Put another way, whilst it pays to try and understand how your businesses lender operates, some things are always going to get a reaction and that reaction may be harsher then you anticipated or planned for.
One such example is when businesses spring “surprises” on their lender.
One almost universally accepted way to “fall out” with a lender is to surprise them with a major event without given them forewarning or without seeking their comments/approval.
A bank recently stepped in before the owners of a company could sell their business (a wholesale bakery business) after they found out the shareholders of the company had tried to buy the company themselves for a significantly reduced price.
The Sunfresh Baker which produces over 40million muffins for supermarkets and small shops each year, is a family owned business. It’s Directors Mark and Stephen Taylor, who are also brothers, tried to buy their £9m turnover bakery for a mere £50,000 after struggling to pay creditors. However the abortive sale was halted when Israeli-based Bank Leumi discovered the chain of events and urgently placed the company into administration appointing an Administrator of their choice.
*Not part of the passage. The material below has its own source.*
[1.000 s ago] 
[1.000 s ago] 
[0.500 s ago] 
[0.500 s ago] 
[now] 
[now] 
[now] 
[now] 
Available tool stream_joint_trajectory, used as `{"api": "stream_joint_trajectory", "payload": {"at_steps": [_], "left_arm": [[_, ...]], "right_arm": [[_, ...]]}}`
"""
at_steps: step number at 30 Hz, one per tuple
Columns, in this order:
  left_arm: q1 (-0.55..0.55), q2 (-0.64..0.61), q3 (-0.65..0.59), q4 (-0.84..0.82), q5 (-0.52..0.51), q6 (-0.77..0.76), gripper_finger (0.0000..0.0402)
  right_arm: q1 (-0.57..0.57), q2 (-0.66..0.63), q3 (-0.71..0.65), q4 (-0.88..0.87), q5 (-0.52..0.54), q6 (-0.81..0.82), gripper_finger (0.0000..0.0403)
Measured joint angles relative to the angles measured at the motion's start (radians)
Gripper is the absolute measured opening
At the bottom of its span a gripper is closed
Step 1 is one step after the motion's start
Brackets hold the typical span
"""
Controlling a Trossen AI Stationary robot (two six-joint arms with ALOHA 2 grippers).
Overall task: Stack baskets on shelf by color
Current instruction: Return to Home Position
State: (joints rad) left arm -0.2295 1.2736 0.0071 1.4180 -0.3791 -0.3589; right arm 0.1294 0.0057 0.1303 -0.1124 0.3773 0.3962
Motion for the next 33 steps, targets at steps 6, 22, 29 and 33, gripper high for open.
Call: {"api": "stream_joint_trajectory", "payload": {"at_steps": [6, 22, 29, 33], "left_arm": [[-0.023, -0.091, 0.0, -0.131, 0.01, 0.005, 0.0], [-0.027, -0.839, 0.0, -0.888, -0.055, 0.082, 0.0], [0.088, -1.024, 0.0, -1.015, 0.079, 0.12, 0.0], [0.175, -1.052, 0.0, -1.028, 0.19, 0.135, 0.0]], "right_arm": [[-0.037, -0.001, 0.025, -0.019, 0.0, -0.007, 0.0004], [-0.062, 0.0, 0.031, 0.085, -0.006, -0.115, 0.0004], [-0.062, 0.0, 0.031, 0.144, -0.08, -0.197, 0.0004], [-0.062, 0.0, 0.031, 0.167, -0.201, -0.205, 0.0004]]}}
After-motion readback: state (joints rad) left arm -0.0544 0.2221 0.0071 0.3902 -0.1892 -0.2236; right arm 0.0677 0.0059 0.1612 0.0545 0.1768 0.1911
It is believed that the directors, had not informed the bank’s UK asset finance arm about the transaction in advance, despite the bank owning a floating charge over the bakery’s assets. In a bid to safeguard the position of creditors, Leumi appointed MCR as administrators. Following a second valuation by MCR on an “in-situ basis,” the Taylor’s were asked to pay another £70,000 for the business. The Taylors eventually bought the company for £120,000. According to MCR documents, the brothers paid £35,000 as initial consideration and are due to pay monthly instalments of £5,000 until October to make up the full amount.
A total of 167 creditors were owed £3.4m but it is not clear how much each will receive. Leumi, owed £1m for invoice finance, is expected to get its money when debts are collected. However Barclays, which extended £132,000 overdraft facilities; is less certain to see a return.
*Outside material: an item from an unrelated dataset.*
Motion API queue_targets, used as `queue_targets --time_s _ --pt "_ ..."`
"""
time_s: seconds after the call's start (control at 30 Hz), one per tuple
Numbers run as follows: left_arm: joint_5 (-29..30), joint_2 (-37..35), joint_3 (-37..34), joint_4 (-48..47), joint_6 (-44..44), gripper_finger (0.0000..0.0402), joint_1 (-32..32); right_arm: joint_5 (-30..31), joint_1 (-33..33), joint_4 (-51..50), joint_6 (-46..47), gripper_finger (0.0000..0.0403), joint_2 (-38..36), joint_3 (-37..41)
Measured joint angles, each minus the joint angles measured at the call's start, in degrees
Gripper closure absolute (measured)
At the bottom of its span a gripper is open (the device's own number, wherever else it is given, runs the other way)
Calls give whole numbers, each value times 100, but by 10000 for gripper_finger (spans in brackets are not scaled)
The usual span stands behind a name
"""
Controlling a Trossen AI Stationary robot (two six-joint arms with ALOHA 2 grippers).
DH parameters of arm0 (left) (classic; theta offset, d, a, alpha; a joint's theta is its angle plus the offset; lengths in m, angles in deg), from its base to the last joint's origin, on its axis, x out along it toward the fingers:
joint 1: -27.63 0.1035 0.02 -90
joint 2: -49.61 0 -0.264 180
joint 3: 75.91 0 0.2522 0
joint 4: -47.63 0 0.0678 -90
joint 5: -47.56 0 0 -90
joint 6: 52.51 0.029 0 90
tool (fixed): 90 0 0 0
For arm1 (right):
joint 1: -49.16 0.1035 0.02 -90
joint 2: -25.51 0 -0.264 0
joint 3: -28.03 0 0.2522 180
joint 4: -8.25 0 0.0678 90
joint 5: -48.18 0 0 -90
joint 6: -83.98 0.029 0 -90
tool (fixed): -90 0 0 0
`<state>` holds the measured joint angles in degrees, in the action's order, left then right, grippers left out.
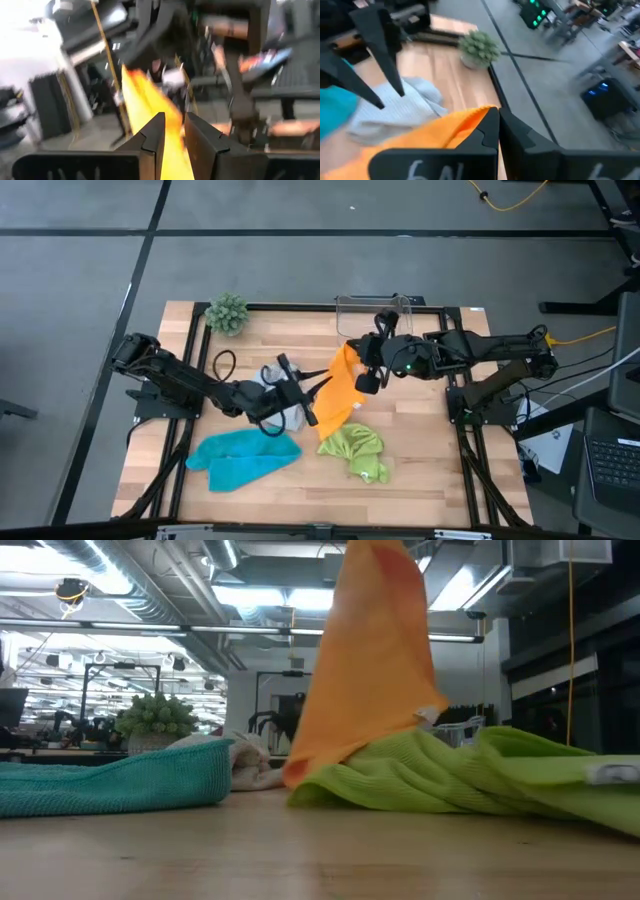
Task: Fold microfiber towels
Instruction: Fold the orange microfiber cloth
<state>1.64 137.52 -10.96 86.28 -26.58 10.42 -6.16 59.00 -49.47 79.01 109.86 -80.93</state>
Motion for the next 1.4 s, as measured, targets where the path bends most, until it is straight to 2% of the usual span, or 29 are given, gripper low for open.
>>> queue_targets --time_s 0.2,0.33,0.53,0.67,0.83,0.97,1.1,1.27,1.33,1.4 --pt "-222 -1 318 45 131 335 318 -1102 0 477 -202 395 0 0" --pt "-497 3 574 -363 -28 335 519 -1183 -45 507 -226 395 2 0" --pt "-397 1 777 -1340 -509 335 767 -1178 -155 508 -300 395 2 0" --pt "254 3 777 -1786 -584 335 822 -1144 -184 500 -304 395 2 0" --pt "1403 3 777 -1828 -24 335 654 -649 -187 398 -304 395 2 0" --pt "2011 3 777 -1844 336 335 412 -289 -186 244 -304 395 2 0" --pt "2417 3 777 -2084 451 335 303 -416 -186 241 -277 395 2 0" --pt "2551 3 777 -2501 453 335 377 -1278 -185 227 -269 395 2 0" --pt "2548 3 777 -2732 451 335 413 -1244 -181 199 -267 395 4 0" --pt "2547 3 777 -2913 447 335 409 -903 -183 119 -267 395 2 -2"
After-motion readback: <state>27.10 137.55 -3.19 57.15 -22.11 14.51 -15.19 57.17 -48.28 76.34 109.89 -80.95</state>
A full report of the administration and conduct of directors is expected to be submitted to the Insolvency Service within six months.
Prior to the insolvency the company last filed accounts for the year to the end of October 2008. These showed a pre-tax loss of £365,337 and it had net liabilities of more than £200,000. According to draft accounts, it made a profit of £1.1m on sales of £9.4m in the year to October 1, 2009.
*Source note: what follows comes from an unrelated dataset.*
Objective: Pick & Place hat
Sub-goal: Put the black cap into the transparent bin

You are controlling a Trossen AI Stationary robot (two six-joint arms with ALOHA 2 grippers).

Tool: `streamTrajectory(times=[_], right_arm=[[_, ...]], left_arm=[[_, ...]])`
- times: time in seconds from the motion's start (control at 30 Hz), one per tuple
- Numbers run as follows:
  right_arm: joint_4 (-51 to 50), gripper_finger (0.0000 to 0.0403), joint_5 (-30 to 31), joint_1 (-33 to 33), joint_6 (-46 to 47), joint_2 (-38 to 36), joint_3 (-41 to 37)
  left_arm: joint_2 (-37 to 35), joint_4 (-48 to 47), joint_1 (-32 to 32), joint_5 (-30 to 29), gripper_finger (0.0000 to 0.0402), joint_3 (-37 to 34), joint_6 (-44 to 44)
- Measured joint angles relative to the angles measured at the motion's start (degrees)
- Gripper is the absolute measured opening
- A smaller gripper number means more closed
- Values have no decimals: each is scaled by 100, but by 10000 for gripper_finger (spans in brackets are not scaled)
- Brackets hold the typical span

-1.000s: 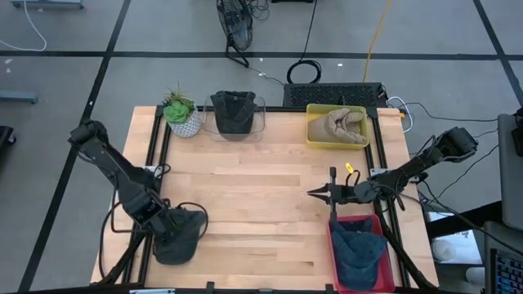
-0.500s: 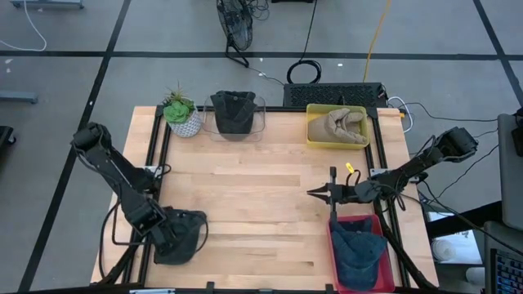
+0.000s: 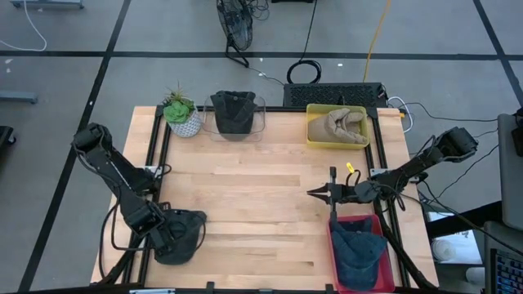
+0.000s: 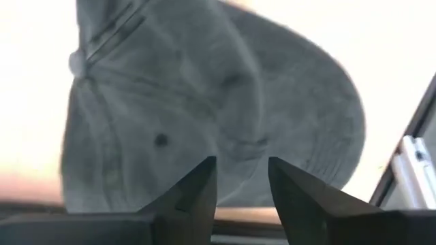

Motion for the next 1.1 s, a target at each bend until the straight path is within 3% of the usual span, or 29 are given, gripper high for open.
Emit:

The sale of the business has saved 140 jobs at the company, which will now trade as Taylors the Bakers.
Helpful hints for company directors and owners facing insolvency:
- Consult an insolvency specialist. Insolvency is a complex area with many pratfalls for the unwary. Taking advice at an early stage can help avoid the easy mistakes and help you plan the way ahead for yourself and the business
- Keep your creditors informed. If you don’t keep them informed then they will assume the worst and act accordingly, wouldn’t you?
- Review the circumstances regularly. Looking at it once and assessing the situation is not enough; having taken advice, mark out a plan, review the plan and ensure roles and responsibilities have been clearly set out within the management and encourage open discussion about how it is being implemented
- Keep a record for yourself. Sadly, although we hope for the best you must plan for the worst. Things can and do go wrong. If they do and your decisions are reviewed it will often be done several months hence and with hindsight. Keep a written record of your key decisions and the evidence you had to hand when they were made. Do not assume that record will be available to you in several months time
- Try to treat creditors equally. A common difficulty for directors in these circumstances is the pressure to treat some creditors better than others. Although the pressures to do so will be great, you must always take advice before agreeing to this. It is a very common criticism for directors of insolvent companies and can even lead to personal liability
- No surprises…. As above, banks really, really hate surprises an act accordingly when they find out.